* AIM OF THE TASK
Only one stretch of the data below is wanted: the lines from the one with "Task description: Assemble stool" through the one with "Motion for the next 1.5", repeated exactly.

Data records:
········
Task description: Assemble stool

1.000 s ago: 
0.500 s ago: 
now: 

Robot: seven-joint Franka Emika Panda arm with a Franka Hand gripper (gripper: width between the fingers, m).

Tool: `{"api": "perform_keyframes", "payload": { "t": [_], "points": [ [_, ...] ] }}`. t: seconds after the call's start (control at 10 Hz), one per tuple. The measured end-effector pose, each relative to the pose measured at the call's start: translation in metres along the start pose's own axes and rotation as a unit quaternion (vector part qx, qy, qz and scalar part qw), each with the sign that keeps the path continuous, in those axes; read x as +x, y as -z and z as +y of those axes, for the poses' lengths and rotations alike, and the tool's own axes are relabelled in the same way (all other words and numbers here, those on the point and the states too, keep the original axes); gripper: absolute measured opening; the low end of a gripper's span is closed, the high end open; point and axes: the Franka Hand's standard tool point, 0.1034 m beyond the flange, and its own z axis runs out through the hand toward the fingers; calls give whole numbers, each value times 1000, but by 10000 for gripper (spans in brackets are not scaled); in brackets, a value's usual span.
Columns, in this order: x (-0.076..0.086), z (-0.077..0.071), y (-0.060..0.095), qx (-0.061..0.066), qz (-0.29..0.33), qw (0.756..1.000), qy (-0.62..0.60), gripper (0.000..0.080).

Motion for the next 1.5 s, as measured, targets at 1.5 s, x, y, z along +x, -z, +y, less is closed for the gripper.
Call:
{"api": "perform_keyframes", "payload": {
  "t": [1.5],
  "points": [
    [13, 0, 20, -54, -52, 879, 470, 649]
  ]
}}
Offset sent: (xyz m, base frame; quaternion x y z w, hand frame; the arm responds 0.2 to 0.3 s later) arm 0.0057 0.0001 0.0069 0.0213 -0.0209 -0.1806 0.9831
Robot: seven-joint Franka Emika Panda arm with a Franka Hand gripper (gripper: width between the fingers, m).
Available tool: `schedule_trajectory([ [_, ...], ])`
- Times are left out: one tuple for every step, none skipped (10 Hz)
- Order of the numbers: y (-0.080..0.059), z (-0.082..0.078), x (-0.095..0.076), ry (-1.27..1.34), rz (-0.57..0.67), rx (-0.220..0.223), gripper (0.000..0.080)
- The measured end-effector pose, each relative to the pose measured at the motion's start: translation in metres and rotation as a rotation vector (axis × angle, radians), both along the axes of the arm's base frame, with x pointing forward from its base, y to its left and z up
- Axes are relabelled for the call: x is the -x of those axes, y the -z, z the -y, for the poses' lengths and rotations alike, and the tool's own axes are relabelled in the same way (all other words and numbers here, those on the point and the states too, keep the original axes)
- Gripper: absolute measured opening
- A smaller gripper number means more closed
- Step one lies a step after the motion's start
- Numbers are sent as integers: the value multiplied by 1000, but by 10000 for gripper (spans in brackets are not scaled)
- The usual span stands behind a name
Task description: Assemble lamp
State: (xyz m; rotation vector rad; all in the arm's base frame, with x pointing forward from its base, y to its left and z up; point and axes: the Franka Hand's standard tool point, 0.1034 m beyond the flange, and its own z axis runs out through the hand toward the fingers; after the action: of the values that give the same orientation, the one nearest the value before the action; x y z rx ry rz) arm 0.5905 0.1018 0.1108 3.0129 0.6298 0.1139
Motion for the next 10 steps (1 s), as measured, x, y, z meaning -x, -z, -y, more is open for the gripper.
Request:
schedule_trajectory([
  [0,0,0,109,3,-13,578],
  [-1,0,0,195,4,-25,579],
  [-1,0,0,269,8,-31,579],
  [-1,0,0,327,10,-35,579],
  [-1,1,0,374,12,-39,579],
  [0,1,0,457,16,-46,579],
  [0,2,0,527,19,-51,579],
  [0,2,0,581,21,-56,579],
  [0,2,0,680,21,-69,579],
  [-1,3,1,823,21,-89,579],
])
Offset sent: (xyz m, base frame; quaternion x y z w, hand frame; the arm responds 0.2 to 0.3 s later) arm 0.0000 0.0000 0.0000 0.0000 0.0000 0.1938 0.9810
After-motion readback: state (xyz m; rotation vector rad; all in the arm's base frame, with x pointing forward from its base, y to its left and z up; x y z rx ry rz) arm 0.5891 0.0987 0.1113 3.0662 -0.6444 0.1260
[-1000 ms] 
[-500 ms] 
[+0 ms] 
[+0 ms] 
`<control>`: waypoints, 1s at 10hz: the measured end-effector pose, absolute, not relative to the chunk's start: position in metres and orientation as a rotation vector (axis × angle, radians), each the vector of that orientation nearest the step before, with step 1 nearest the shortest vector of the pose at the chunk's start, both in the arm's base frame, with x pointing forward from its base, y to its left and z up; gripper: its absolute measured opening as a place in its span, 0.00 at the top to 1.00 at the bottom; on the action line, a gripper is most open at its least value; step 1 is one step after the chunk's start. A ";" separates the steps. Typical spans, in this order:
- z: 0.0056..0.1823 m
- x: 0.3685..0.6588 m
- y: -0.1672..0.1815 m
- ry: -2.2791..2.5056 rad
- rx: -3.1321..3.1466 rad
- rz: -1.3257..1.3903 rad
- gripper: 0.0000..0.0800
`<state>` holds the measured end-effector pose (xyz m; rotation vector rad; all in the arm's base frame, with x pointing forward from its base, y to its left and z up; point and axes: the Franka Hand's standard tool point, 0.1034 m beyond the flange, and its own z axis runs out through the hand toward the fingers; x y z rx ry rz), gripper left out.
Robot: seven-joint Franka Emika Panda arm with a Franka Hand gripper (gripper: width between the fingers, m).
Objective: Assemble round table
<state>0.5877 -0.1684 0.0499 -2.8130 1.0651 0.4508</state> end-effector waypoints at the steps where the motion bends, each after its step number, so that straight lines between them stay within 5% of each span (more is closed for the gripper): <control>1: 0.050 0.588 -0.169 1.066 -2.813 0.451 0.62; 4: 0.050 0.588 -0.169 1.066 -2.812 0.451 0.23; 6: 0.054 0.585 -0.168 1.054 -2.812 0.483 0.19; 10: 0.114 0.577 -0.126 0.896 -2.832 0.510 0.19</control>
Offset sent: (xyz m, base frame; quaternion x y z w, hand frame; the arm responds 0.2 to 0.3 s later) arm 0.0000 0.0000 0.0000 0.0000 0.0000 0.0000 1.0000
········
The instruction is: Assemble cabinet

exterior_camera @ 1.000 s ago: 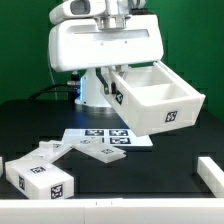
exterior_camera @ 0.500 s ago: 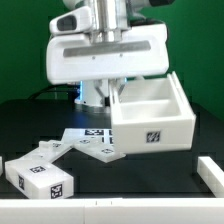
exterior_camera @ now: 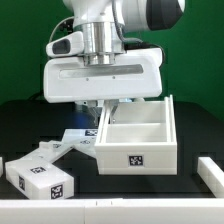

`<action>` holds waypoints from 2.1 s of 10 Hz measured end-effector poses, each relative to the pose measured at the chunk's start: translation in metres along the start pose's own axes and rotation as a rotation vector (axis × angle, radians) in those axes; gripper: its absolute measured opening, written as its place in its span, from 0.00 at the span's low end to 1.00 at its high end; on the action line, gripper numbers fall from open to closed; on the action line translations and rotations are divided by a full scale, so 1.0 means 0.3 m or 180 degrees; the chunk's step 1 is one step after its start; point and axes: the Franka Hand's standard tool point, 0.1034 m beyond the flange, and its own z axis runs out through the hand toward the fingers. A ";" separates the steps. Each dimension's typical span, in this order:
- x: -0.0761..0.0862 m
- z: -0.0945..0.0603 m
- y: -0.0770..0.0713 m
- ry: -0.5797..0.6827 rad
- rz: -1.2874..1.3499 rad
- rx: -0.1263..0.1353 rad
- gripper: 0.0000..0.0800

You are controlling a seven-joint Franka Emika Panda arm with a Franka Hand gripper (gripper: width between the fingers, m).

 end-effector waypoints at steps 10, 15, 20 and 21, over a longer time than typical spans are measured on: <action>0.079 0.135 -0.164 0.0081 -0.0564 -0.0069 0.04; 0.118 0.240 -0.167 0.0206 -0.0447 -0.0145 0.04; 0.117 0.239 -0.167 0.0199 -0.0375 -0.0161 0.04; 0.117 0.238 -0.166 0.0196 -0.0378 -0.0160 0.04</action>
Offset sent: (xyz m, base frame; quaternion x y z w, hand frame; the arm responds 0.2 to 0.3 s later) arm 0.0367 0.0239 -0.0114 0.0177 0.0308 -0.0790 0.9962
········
* SOLUTION TO THIS TASK
Task description: Assemble stool

1.000 s ago: 
0.500 s ago: 
now: 

Robot: seven-joint Franka Emika Panda arm with a Franka Hand gripper (gripper: width between the fingers, m).

Tool: `{"api": "perform_keyframes", "payload": { "t": [_], "points": [ [_, ...] ] }}`. t: seconds after the call's start (control at 10 Hz), one per tuple. The measured end-effector pose, each relative to the pose measured at the call's start: translation in metres along the start pose's own axes and rotation as a unit quaternion (vector part qx, qy, qz and scalar part qw), each with the sign that keeps the path continuous, in those axes; read x as +x, y as -z and z as +y of those axes, for the poses' lengths and rotations alike, and the tool's own axes are relabelled in the same way (all other words and numbers here, those on the point and the states too, keep the original axes); gripper: absolute measured opening; the low end of a gripper's span is closed, the high end open; point and axes: the Franka Hand's standard tool point, 0.1034 m beyond the flange, and its own z axis runs out through the hand toward the fingers; calls give whole numbers, each value times 1000, but by 10000 for gripper (spans in brackets are not scaled); in brackets, a value's usual span.
Columns, in this order: x (-0.076..0.086), z (-0.077..0.071), y (-0.060..0.095), qx (-0.061..0.066), qz (-0.29..0.33), qw (0.756..1.000), qy (-0.62..0.60), gripper (0.000..0.080).

Motion for the next 1.5 s, as measured, targets at 1.5 s, x, y, z along +x, -z, +y, less is closed for the gripper.

This completes the exercise.